→ WHAT IS NEEDED
Go through the records below and copy out every line that contains the word "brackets".

Stored records
------------------------------------------------
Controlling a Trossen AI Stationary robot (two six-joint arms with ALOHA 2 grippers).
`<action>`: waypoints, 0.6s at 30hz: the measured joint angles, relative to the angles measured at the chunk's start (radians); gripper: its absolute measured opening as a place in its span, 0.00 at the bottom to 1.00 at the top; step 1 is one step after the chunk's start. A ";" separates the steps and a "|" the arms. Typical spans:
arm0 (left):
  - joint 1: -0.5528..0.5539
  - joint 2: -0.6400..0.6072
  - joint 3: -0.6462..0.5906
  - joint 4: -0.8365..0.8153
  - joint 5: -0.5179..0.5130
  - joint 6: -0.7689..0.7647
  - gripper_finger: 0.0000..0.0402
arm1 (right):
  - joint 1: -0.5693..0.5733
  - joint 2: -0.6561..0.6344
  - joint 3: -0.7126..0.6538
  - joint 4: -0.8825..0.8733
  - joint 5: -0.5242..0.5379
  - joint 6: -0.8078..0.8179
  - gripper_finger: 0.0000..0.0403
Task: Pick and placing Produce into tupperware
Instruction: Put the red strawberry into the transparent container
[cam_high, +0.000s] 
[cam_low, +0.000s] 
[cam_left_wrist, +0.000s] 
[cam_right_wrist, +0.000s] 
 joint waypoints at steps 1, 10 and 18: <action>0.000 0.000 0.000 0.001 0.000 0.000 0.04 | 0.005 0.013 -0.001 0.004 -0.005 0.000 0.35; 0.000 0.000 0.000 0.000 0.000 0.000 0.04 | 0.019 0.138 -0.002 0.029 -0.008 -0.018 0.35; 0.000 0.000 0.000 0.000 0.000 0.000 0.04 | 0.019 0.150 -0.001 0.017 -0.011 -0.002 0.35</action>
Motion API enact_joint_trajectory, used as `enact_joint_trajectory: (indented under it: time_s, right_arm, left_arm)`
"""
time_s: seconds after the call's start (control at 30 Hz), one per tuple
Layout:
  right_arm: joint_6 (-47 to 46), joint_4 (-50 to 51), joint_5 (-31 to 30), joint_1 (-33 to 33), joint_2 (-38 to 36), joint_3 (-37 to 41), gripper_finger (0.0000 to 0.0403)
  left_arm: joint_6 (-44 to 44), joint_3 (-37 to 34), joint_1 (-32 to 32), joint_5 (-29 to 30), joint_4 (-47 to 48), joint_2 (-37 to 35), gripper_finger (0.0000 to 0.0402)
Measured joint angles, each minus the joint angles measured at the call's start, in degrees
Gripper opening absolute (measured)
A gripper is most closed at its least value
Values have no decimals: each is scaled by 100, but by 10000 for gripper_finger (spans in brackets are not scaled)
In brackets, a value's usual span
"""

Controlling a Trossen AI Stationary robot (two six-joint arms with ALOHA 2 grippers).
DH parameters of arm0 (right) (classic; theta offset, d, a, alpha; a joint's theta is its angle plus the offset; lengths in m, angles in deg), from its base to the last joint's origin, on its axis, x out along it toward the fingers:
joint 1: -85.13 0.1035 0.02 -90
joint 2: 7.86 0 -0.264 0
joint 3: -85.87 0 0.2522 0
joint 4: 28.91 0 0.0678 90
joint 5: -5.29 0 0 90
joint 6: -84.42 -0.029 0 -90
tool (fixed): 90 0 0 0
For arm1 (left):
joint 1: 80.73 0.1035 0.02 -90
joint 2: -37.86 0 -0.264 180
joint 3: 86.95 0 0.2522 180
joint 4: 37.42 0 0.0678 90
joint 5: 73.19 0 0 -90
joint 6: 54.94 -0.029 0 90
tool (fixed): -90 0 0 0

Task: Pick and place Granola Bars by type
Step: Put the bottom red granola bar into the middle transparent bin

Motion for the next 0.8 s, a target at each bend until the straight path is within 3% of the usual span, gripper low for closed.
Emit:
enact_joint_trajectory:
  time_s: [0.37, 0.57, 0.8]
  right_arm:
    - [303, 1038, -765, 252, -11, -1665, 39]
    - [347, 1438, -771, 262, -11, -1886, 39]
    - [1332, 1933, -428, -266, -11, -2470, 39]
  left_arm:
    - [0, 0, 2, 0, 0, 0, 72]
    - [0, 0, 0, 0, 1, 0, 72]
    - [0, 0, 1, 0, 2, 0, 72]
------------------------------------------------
→ YOUR SOLUTION
Values have no decimals: each is scaled by 100, but by 10000 for gripper_finger (spans in brackets are not scaled)
In brackets, a value's usual span

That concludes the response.